Montalbano went ahead this time, waiting for her to turn off the lights and lock the double-locked door with due diligence. They descended the stairs, silent amid the great silence of the building. Was it empty, or were they all dead? Once outside, Montalbano, seeing how disconsolate she looked, suddenly felt terribly sorry for her.

“You’ll hear from your brother soon, you’ll see,” he said to her in a soft voice, holding out his hand.

But she didn’t grasp it, only shaking her head still more disconsolately.

“Listen…your brother…Is he seeing any…doesn’t he have a relationship with anyone?” “Not that I know of.”

She eyed him. And as she was eyeing him, Montalbano swam desperately to avoid drowning. All at once the waters of the lake turned very dark, as though night had fallen.

“What’s wrong?” asked the inspector.

Without answering, she opened her eyes wide, and the lake turned into the open sea.Swim, Salvo, swim.

“What’s wrong?” he repeated between strokes.

Again she didn’t answer. Turning her back to him, she unlocked the door, climbed the stairs, reached the top floor but didn’t stop there. The inspector then noticed a recess in the wall with a spiral staircase leading up to a glass door. Michela climbed this and slipped a key in the door, but was unable to open it.

“Let me try,” he said.

He opened the door and found himself on a terrace as big as the villa itself. Pushing him aside, Michela ran toward a one-room structure, a sort of box standing practically in the middle of the terrace. It had a door and, to one side, a window. But these were locked.

“I haven’t got the key,” said Michela. “I never have.”

“But why do you want…?”

“This used to be the washroom. Angelo rented it along with the terrace and then transformed it. He comes here sometimes to read or to sun himself.”
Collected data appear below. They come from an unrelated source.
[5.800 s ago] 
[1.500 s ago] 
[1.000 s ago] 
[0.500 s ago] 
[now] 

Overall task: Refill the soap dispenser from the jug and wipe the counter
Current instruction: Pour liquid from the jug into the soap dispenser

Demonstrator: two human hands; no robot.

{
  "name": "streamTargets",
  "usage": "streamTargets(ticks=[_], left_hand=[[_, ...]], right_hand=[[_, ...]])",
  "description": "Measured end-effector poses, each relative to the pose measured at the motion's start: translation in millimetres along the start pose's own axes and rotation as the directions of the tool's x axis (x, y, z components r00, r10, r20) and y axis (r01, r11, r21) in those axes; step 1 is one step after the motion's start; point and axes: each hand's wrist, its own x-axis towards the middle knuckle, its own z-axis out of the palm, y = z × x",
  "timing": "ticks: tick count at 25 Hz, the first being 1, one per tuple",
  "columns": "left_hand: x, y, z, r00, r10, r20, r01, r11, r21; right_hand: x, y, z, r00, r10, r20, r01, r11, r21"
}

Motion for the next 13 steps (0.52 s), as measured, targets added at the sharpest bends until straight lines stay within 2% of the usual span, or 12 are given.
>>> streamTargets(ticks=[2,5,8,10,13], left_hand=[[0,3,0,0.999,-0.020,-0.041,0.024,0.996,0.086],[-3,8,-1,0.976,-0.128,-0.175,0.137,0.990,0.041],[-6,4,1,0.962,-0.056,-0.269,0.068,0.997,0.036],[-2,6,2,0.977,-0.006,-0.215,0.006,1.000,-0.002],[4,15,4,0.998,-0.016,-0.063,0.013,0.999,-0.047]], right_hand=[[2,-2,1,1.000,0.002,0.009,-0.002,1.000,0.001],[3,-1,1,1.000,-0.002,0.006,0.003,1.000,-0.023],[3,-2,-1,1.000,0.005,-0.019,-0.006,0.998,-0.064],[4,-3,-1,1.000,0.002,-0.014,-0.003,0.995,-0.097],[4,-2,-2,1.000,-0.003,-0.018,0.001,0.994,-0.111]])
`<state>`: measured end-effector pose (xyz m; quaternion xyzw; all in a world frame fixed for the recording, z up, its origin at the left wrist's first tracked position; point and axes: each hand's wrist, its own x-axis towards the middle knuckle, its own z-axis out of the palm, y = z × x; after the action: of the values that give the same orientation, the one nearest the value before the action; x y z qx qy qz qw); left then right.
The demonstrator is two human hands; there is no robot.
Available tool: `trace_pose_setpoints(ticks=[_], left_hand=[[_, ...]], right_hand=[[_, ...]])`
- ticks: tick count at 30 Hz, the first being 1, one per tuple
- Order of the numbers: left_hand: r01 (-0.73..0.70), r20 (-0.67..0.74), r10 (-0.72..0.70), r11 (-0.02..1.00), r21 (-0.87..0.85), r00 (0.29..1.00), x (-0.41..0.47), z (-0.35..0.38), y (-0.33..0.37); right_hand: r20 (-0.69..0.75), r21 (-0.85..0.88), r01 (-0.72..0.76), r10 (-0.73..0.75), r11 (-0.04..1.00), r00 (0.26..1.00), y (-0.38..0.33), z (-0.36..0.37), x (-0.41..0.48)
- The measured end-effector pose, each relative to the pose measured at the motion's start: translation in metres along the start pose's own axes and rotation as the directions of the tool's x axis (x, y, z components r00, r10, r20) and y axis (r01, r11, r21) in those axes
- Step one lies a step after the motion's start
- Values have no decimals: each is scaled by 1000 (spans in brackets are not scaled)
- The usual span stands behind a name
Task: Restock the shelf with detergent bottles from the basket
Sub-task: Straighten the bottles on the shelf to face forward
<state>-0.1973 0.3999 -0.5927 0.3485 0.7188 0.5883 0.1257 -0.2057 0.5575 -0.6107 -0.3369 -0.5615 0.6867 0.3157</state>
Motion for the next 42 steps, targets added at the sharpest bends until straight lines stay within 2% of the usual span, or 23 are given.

“Okay, but if you haven’t got the key—”

“For heaven’s sake, please break down the door.”

“Listen, signorina, I cannot, under any circumstances …”

She looked at him. That was enough. With a single shoulder thrust, Montalbano sent the plywood door flying. He went inside, but before even feeling around for the light switch, he yelled: “Don’t come in!”

He’d detected the smell of death in the room at once.

Michela, however, even in the dark, must have noticed something, because Montalbano heard first a sort of stifled sob, then heard her fall to the floor, unconscious.

“What do I do now?” he asked himself, cursing.

He bent down, picked Michela up bodily, and carried her as far as the glass door. Carrying her this way, however— the way the groom carries the bride in movies—he would never make it down the spiral staircase. It was too narrow. So he set the woman down upright, embraced her around the waist, wrapping his hands around her back, and lifted her off the ground. This way, with care, he could manage it. At moments he was forced to squeeze her tighter and managed to notice that under her big, floppy dress Michela hid a firm, girlish body. At last he arrived in front of the door to the other top-floor apartment and rang the doorbell, hoping that there was someone alive in there, or that the bell would at least wake somebody from the grave.

“Who is it?” asked an angry male voice behind the door.

“It’s Inspector Montalbano. Could you open the door, please?”

The door opened, and King Victor Emmanuel III appeared. An exact replica, that is: the same mustache, the same midgetlike stature. Except that he was dressed in civvies. Seeing Montalbano with his arms around Michela, he got the entirely wrong idea and turned bright red.

“Please let me in,” said the inspector.

“What?! You want me to let you inside?! You’re insane! You have the gall to ask me if you can have sex in my home?” “No, look, Your Majesty, I—” “Shame on you! I’m going to call the police!” And he slammed the door.